The most amazing component of the camera eye is its "film" or retina. This light sensitive layer, which lines the back of the eye ball, is thinner than a sheet of Saran-Wrap and is vastly more sensitive to a wider range of light than any man made film. The best man-made film can handle a range of 1,000-to-one. By comparison, the human retina can handle a dynamic range of light of 10 billion-to-one and can sense as little as a single photon of light in the dark! In bright daylight, the retina bleaches out and turns it's "volume control" way down so as not to overload.

The light sensitive cells of the retina are like an extremely complex high gain amplifier. There are over 10 million such cells in the retina and they are packed together with a density of 200,000/mm{2} in the highly sensitive fovea. These photo-receptor cells have a very high rate of metabolism and must completely replace themselves about every 7 days! If you look at a very bright light such as the sun, they immediately burn out but are rapidly replaced in most cases.
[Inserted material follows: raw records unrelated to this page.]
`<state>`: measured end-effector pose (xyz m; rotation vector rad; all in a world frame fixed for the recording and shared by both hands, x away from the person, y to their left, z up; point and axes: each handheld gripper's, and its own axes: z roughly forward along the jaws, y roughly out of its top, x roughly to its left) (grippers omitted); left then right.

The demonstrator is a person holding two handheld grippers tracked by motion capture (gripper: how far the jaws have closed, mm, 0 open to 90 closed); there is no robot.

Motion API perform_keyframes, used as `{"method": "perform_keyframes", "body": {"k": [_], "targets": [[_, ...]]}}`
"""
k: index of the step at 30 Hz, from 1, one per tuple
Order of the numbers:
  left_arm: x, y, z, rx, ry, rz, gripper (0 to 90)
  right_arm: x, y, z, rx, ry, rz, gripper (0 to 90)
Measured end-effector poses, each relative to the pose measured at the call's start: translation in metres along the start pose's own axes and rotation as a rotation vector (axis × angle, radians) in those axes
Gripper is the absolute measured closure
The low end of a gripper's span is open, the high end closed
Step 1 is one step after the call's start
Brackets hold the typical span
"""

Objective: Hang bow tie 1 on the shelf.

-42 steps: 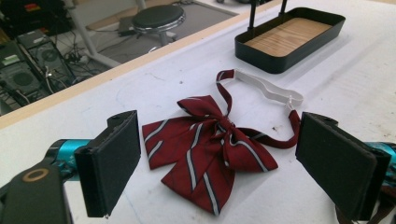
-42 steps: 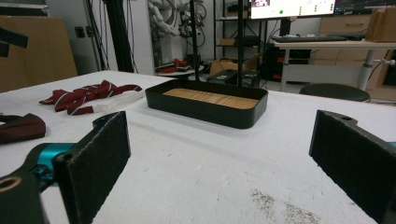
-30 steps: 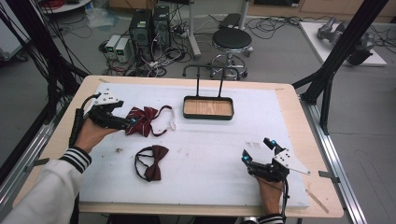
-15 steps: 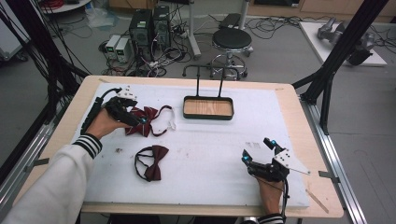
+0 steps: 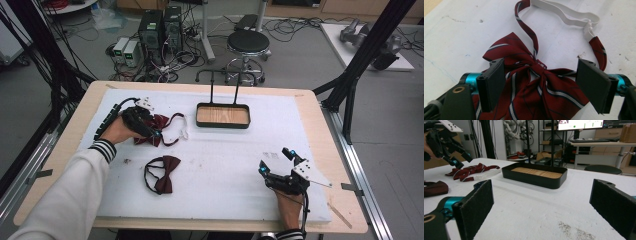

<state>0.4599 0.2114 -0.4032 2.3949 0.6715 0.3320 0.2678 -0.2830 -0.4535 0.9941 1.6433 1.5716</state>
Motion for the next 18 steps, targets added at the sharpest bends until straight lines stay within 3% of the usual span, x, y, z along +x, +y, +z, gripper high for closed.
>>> {"method": "perform_keyframes", "body": {"k": [2,3,7,18], "targets": [[0.001,0.0,0.001,0.005,-0.007,0.0,24.8,0.0,0.0,0.0,-0.001,0.0,-0.002,4.4],[0.002,0.004,0.001,0.04,-0.004,0.036,24.7,0.0,0.0,0.0,0.0,0.0,-0.001,4.4],[0.005,0.013,-0.002,0.041,-0.015,0.055,24.7,0.0,0.0,0.0,-0.002,-0.001,-0.002,4.4],[0.009,0.015,0.012,0.107,-0.046,0.071,28.9,0.0,0.0,0.0,-0.004,0.001,0.002,4.4]]}}
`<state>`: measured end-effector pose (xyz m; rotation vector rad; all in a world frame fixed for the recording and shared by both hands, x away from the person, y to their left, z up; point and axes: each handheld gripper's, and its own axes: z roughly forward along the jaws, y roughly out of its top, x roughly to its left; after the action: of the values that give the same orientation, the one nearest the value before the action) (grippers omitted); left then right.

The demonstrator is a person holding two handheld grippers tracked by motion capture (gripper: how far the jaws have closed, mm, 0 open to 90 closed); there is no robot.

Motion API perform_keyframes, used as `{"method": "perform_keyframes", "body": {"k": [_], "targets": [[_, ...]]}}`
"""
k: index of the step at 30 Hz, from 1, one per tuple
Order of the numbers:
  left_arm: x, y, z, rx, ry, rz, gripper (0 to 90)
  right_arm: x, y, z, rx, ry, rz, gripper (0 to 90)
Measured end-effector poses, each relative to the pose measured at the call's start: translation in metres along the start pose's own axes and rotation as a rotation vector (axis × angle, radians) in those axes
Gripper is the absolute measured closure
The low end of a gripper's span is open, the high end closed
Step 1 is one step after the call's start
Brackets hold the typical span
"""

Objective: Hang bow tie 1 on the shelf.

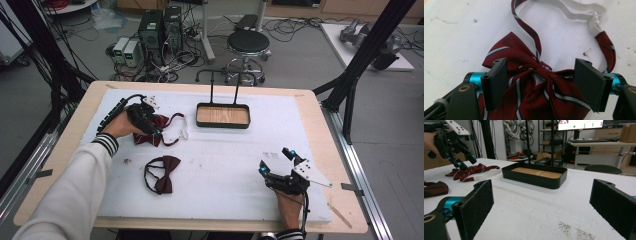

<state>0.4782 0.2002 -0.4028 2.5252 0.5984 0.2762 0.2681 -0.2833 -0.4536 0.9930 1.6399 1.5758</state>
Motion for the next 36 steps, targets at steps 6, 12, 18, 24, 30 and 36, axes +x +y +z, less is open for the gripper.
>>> {"method": "perform_keyframes", "body": {"k": [6,12,18,24,30,36], "targets": [[0.0,0.001,0.005,0.024,-0.027,0.052,32.7,0.0,0.0,0.0,0.003,0.001,0.005,4.4],[0.0,0.001,0.015,0.076,-0.034,0.071,35.4,0.0,0.0,0.0,0.001,0.0,-0.003,4.4],[0.004,-0.002,0.018,0.069,-0.059,0.055,42.2,0.0,0.0,0.0,0.002,0.001,0.002,4.4],[0.008,-0.005,0.016,0.046,-0.106,-0.011,58.1,0.0,0.0,0.0,0.004,0.002,0.01,4.4],[0.015,-0.007,0.015,0.045,-0.102,-0.079,70.1,-0.001,0.0,0.0,0.004,0.004,0.009,4.4],[0.012,-0.005,0.015,0.054,-0.079,-0.081,71.7,-0.001,0.0,-0.001,0.005,0.003,0.013,4.4]]}}
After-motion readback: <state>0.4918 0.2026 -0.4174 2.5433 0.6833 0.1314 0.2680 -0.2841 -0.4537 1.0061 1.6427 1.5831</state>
Because the retina is thinner than the wave length of visible light it is totally transparent.
(OOps I can not now find where I "borrowed this from.)




The eye is the lamp of the body. 
If your eyes are good, 
your whole body will be full of light, 
but if your eyes be bad, 
your whole body will be full of darkness. 
If then the light within you is darkness, 
how great is that darkness. 
Jesus. (Mathew 6:22-23)







I did not know that I was blind until I looked into your eyes… (Lyric fragment, Randy Stonehill)  






Brenda, your camera never lies …
(lyric fragment, Bill Malone – Vigilantes of Love)



Wednesday, November 20, 2013

Gild








While gilding the lily (or the gardenia or the rose) may add nothing to its glory, and be a waste at that, some applied spray-paint does allow us to see the form of the flower afresh.